Contoh kecil ini menjadi bagian dari komitmen dan semangat belarasa untuk memperjuangkan amanat yang ia ikut menggemakannya, yaitu "Menghibur yang papa, mengingatkan yang mapan", slogan yang ia angkat dari ujaran humoris dan penulis Amerika, Finley Peter Dunne, "Comfort the afflicted, afflict the comfortable". Semangat merengkuh inilah yang lalu dikenali sebagai semangat ngewongke (harfiah "memanusiakan"), menghargai eksistensi manusia, mulai dari terhadap karyawan hingga masyarakat sekitar, hingga sesama warga bangsa, bahkan umat manusia.
Pak JO mendorong liputan ekonomi modern, pasar modal, dan rintisan digital (dengan menyetujui pendirian Kompas Cyber Media), tetapi hatinya terus risau dengan nasib petani dan nelayan. Ia banyak terkenang pada sosok seperti mendiang Prof Mubyarto dari Universitas Gadjah Mada (UGM) yang banyak menggagas sistem ekonomi Pancasila.

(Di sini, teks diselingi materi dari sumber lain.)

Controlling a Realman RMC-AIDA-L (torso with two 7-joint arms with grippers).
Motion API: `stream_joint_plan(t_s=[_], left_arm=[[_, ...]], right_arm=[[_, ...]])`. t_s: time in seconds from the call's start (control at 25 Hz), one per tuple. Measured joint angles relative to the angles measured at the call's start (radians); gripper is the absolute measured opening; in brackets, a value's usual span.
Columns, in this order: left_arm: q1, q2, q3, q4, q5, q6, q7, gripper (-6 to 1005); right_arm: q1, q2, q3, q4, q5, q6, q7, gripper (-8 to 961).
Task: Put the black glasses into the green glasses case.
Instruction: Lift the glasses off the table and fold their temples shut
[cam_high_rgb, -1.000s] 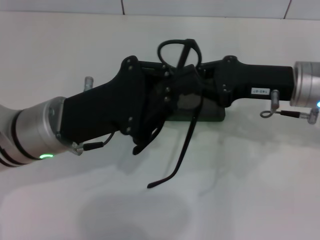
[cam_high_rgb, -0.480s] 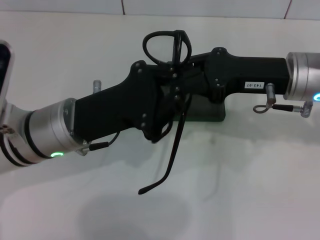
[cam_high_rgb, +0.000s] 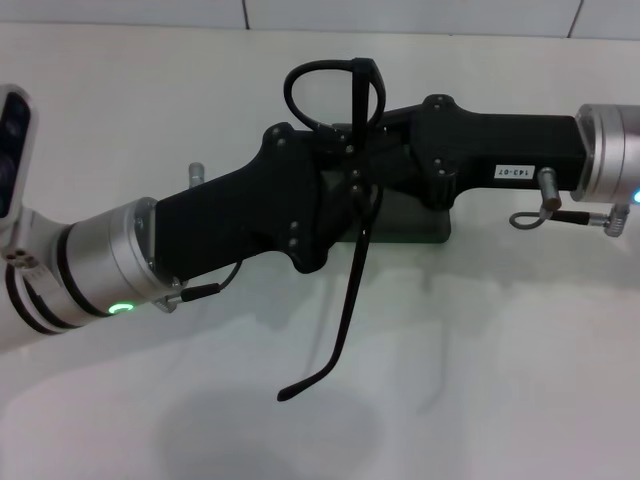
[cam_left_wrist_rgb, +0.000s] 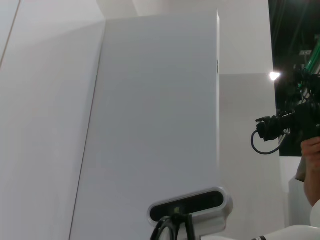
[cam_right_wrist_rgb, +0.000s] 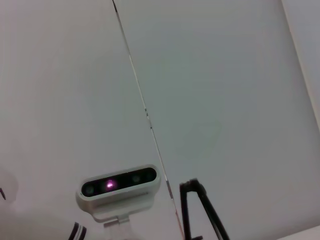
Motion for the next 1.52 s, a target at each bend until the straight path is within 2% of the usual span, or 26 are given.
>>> stream_joint_plan(t_s=[0.48,0.64,0.8,1.04,1.16,1.36,1.52], left_arm=[[0.003,0.000,0.000,-0.001,0.000,0.008,0.002,32],[0.011,0.000,0.000,-0.001,0.001,0.046,0.019,31],[0.019,0.005,-0.007,0.000,-0.001,0.108,0.023,31],[0.044,0.012,-0.010,0.000,-0.001,0.116,0.045,31],[0.042,0.012,-0.004,0.006,0.018,0.116,0.046,31],[-0.011,0.008,0.006,0.007,0.122,0.130,0.047,31],[-0.062,0.003,0.093,0.008,0.122,0.149,0.048,31]], right_arm=[[-0.014,0.000,0.004,0.003,0.011,-0.014,-0.003,101],[-0.025,-0.002,0.025,0.008,0.014,-0.010,-0.004,103],[-0.062,-0.007,0.109,0.006,0.014,-0.069,-0.005,105],[-0.101,-0.011,0.352,0.003,0.025,-0.315,0.002,108],[-0.103,-0.011,0.438,0.003,0.057,-0.412,0.004,110],[-0.099,-0.008,0.465,0.013,0.142,-0.419,-0.019,113],[-0.061,-0.003,0.415,0.053,0.142,-0.342,-0.072,115]])
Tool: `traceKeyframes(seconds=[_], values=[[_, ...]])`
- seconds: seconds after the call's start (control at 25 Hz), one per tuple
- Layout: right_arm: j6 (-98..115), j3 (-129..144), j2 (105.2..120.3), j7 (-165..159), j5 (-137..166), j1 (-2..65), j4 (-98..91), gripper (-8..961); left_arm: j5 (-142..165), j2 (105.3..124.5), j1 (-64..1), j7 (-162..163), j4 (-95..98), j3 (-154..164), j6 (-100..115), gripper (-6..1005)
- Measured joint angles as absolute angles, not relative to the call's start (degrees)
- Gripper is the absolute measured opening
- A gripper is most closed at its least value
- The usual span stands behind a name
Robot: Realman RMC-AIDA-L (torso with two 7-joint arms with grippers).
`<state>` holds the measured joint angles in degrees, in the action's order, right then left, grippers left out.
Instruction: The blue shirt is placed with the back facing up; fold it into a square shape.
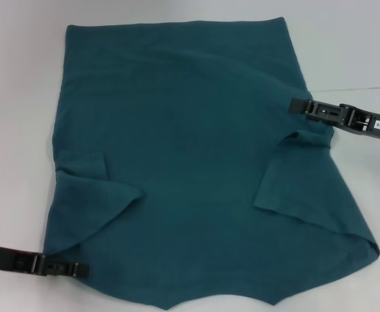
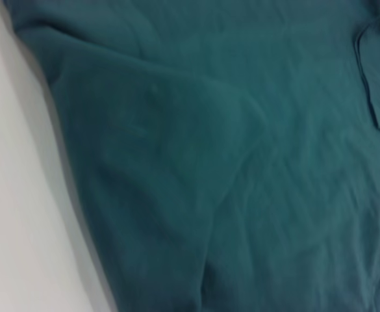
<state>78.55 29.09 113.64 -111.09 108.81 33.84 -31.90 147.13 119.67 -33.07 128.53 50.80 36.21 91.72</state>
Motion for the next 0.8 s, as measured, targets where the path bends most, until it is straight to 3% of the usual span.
traceKeyframes(seconds=[0.8], values=[[78.78,28.47,113.58,-111.15,108.81,33.75,-31.9,916,148.75,119.44,-33.45,134.83,51.04,37.21,90.94,884]])
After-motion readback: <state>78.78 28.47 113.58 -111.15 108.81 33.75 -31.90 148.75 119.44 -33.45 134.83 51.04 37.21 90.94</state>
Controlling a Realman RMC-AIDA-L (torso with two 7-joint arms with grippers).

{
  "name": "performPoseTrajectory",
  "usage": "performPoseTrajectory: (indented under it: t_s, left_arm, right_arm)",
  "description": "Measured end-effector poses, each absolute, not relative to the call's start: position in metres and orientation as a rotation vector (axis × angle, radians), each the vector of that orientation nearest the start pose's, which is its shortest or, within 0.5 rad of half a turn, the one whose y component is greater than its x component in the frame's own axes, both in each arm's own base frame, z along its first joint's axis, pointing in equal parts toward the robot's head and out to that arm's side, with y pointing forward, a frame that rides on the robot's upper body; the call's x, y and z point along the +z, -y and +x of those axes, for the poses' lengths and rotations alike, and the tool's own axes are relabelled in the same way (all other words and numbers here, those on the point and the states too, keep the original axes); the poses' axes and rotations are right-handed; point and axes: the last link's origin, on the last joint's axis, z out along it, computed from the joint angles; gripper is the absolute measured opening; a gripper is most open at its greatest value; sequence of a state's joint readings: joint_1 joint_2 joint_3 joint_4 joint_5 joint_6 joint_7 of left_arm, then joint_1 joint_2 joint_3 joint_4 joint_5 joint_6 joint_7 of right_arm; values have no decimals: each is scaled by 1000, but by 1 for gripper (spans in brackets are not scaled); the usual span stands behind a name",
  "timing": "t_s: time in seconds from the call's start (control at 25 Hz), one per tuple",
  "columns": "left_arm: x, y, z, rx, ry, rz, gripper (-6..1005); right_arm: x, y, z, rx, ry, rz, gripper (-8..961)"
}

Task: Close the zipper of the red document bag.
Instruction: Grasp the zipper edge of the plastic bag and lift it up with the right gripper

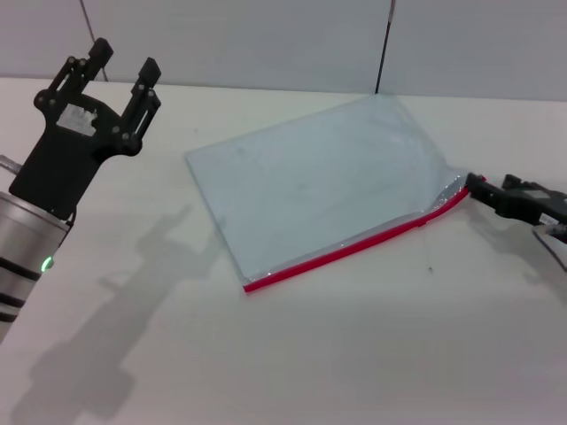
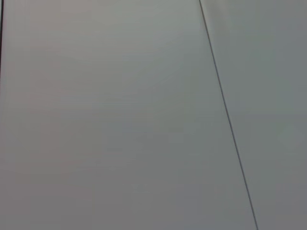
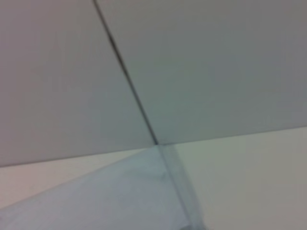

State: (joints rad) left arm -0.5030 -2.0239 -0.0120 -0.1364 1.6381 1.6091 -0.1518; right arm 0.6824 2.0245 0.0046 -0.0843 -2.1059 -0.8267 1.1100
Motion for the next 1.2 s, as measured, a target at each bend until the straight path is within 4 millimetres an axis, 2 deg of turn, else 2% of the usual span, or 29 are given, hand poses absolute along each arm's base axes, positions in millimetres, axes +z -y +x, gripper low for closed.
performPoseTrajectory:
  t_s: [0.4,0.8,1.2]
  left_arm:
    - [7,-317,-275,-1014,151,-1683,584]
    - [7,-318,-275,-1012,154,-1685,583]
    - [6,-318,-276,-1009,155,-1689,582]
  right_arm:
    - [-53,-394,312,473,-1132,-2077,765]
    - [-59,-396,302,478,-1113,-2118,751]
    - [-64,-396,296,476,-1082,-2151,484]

Jauh sebelum program pembangunan sumber daya manusia digaungkan, Pak JO sudah ambil bagian dalam upaya mencerdaskan insan bangsa, antara lain, dengan memberi beasiswa bagi intelektual muda Indonesia untuk melanjutkan belajar pascasarjana di luar negeri. Menurut karyawan, Pak JO sosok yang murah hati. Namun, ia sendiri merasa bahwa apa yang ia berikan belum memadai karena ia belum memenuhi ujaran Ibu Teresa yang mengatakan, kalau memberi, "Give, but give until it hurts".
Bapak Pendiri, Guru, dan Pencerah kini telah meninggalkan kami. Sepatu Bapak terlalu besar untuk kaki kami. Seiring dengan doa, kami mohon pula restu agar kami terus kuat melangkah di zaman serba sulit sekarang ini. Ya Allah Yang Maha Pengasih, terimalah amal ibadah Pak Jakob, dan berilah tempat yang terindah di surga.
Dalam momen kehilangan, kami berjanji untuk melanjutkan pergulatan pemikiran dan karya Bapak untuk Indonesia maju. Hormat kami selalu.